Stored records
[Start of Attachment]
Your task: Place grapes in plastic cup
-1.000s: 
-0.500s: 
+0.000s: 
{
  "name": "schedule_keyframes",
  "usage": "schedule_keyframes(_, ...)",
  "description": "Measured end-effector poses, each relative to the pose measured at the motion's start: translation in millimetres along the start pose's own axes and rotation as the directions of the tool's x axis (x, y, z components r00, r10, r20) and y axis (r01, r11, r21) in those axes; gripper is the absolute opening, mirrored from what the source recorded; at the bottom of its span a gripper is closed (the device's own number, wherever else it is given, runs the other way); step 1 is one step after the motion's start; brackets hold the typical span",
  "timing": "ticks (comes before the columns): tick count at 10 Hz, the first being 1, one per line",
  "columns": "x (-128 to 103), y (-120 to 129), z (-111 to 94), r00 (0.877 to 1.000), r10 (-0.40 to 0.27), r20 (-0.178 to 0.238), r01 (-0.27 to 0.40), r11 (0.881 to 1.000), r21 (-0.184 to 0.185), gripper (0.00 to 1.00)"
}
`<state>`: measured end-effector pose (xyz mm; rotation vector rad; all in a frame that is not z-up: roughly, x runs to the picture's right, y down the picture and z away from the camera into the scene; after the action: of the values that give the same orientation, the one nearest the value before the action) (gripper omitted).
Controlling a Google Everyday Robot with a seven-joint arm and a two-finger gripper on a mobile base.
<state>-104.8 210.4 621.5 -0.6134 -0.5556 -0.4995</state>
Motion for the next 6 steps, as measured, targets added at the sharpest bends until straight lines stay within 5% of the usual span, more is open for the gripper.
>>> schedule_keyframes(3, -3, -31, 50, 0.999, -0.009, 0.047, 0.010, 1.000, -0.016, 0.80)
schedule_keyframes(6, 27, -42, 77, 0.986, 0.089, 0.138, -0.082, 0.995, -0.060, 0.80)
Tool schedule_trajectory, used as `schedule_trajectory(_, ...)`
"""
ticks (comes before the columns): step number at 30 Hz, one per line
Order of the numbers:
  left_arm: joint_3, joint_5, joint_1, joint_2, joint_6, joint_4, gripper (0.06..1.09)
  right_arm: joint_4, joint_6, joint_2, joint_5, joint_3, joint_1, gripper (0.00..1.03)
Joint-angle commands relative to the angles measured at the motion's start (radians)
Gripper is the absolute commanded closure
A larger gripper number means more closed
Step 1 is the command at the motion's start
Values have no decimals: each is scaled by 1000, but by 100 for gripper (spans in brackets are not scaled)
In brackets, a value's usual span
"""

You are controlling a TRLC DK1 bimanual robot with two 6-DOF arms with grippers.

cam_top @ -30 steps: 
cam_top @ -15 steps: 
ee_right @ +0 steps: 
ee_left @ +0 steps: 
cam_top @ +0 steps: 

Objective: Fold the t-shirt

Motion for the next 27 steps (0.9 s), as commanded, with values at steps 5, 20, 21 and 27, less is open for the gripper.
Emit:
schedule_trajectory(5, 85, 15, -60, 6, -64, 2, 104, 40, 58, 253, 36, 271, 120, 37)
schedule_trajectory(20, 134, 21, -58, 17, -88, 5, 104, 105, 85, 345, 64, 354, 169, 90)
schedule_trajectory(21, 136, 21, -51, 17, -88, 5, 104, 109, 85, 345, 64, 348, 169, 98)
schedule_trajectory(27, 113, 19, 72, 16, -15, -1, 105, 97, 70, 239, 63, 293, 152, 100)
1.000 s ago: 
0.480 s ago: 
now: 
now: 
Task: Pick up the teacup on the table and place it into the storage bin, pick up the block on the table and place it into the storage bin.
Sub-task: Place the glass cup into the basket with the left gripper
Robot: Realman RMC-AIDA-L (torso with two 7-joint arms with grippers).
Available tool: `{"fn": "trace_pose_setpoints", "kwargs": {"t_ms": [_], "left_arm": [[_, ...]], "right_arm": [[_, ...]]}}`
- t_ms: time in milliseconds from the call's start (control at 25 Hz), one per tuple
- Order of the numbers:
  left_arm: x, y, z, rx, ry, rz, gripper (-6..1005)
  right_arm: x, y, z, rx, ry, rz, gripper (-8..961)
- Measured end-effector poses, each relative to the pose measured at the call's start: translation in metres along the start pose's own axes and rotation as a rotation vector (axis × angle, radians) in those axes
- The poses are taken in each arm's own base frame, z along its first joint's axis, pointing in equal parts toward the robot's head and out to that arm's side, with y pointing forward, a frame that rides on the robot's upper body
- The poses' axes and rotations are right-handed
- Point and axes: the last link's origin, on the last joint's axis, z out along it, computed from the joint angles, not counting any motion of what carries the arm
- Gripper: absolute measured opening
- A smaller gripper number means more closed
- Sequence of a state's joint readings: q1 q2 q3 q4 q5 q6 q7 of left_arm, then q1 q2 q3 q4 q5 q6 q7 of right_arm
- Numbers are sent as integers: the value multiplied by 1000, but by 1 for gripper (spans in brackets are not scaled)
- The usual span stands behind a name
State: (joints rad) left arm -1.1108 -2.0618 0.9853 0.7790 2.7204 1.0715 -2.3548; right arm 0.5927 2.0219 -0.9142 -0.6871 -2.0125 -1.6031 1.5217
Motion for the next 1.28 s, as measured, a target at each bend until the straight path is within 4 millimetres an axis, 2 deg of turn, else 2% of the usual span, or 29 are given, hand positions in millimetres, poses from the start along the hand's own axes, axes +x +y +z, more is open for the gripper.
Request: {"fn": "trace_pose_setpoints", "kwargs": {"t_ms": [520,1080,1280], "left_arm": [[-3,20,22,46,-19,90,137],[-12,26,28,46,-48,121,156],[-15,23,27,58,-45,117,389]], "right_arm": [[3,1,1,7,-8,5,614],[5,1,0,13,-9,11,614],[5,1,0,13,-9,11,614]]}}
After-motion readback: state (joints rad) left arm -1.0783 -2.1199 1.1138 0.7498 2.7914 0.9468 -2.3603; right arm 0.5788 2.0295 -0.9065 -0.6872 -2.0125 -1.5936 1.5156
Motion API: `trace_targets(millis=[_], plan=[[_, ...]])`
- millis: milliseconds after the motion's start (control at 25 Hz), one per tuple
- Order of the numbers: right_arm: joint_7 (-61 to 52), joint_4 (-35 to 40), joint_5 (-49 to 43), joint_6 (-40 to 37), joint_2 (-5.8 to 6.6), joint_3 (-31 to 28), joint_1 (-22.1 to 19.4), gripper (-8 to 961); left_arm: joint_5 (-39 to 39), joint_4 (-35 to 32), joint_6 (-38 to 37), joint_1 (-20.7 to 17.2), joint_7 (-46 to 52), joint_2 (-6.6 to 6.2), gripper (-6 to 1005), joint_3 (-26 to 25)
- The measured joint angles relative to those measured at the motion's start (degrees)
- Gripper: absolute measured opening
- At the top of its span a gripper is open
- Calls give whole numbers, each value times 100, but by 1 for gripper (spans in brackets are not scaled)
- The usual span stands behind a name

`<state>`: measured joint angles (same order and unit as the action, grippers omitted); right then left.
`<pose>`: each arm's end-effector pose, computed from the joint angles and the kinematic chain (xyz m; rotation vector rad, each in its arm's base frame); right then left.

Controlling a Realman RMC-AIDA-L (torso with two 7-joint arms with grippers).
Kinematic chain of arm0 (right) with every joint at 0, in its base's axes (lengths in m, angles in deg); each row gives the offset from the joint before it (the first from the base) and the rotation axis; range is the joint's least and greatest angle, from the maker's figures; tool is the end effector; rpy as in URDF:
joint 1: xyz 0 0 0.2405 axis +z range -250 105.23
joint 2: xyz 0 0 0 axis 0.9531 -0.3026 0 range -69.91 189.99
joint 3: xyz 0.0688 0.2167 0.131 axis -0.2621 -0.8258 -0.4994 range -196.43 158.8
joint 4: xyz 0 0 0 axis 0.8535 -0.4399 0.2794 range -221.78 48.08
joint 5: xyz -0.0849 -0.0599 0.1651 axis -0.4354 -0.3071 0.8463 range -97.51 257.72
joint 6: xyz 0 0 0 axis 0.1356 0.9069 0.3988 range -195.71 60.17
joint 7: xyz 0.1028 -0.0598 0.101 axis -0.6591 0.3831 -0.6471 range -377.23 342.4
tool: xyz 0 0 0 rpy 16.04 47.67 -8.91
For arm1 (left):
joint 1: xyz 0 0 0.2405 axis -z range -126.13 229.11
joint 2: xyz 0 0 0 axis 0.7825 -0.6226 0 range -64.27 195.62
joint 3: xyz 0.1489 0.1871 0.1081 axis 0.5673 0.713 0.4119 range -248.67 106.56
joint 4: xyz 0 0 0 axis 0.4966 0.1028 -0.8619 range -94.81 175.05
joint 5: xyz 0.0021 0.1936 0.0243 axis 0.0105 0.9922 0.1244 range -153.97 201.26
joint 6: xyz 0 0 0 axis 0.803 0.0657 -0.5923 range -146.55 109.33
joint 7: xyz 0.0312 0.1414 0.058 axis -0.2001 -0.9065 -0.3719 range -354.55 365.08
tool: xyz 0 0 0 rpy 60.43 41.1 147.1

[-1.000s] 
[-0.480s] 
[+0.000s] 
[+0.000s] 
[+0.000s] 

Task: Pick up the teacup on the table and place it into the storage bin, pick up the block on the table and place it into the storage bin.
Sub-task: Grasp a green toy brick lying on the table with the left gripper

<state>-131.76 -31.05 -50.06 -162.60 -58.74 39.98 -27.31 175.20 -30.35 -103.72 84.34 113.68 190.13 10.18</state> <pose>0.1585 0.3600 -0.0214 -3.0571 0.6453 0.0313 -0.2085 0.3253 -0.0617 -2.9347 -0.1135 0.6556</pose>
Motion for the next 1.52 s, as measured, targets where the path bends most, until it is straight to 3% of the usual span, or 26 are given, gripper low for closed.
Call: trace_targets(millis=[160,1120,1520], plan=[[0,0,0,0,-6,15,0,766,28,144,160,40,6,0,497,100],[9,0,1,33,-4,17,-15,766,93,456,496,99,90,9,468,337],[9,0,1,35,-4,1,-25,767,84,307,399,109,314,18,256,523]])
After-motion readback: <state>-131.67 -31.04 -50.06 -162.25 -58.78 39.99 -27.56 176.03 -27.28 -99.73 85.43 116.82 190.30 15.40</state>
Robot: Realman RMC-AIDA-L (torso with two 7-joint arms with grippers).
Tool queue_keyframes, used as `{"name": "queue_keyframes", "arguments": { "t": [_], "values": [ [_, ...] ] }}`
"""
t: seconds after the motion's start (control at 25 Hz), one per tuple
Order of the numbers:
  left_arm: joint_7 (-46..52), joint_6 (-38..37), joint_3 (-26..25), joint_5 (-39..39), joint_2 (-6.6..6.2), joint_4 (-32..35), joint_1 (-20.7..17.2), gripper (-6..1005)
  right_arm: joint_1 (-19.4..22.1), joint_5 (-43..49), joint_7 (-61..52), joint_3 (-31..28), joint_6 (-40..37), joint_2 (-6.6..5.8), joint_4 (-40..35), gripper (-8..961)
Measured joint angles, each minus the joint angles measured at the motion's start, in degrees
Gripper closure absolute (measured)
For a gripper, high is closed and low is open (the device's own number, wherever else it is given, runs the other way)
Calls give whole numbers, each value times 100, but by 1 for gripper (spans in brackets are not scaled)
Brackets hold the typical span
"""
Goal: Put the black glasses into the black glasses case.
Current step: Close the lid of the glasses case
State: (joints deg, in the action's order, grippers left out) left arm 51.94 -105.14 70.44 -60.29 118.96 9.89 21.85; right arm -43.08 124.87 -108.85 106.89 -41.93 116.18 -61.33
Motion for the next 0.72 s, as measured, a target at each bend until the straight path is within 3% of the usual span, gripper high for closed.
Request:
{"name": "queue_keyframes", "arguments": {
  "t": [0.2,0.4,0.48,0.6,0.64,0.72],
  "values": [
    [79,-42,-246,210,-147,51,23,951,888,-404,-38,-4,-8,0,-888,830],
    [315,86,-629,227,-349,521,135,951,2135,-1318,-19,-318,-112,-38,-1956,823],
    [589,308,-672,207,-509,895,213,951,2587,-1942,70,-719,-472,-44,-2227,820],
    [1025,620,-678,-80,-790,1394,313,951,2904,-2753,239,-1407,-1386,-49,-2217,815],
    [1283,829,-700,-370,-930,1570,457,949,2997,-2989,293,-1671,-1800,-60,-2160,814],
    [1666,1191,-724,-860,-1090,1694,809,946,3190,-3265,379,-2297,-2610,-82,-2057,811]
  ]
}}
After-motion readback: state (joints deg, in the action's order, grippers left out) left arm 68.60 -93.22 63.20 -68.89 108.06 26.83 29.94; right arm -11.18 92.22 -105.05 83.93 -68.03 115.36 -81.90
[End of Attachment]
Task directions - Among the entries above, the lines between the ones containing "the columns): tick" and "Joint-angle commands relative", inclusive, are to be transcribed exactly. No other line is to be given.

Result for this exercise -
  "timing": "ticks (comes before the columns): tick count at 10 Hz, the first being 1, one per line",
  "columns": "x (-128 to 103), y (-120 to 129), z (-111 to 94), r00 (0.877 to 1.000), r10 (-0.40 to 0.27), r20 (-0.178 to 0.238), r01 (-0.27 to 0.40), r11 (0.881 to 1.000), r21 (-0.184 to 0.185), gripper (0.00 to 1.00)"
}
`<state>`: measured end-effector pose (xyz mm; rotation vector rad; all in a frame that is not z-up: roughly, x runs to the picture's right, y down the picture and z away from the camera into the scene; after the action: of the values that give the same orientation, the one nearest the value before the action) (gripper omitted).
Controlling a Google Everyday Robot with a seven-joint arm and a two-finger gripper on a mobile base.
<state>-104.8 210.4 621.5 -0.6134 -0.5556 -0.4995</state>
Motion for the next 6 steps, as measured, targets added at the sharpest bends until straight lines stay within 5% of the usual span, more is open for the gripper.
>>> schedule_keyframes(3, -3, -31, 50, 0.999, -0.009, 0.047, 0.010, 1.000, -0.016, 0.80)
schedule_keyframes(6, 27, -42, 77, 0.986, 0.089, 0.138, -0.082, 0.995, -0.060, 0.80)
Tool schedule_trajectory, used as `schedule_trajectory(_, ...)`
"""
ticks (comes before the columns): step number at 30 Hz, one per line
Order of the numbers:
  left_arm: joint_3, joint_5, joint_1, joint_2, joint_6, joint_4, gripper (0.06..1.09)
  right_arm: joint_4, joint_6, joint_2, joint_5, joint_3, joint_1, gripper (0.00..1.03)
Joint-angle commands relative to the angles measured at the motion's start (radians)

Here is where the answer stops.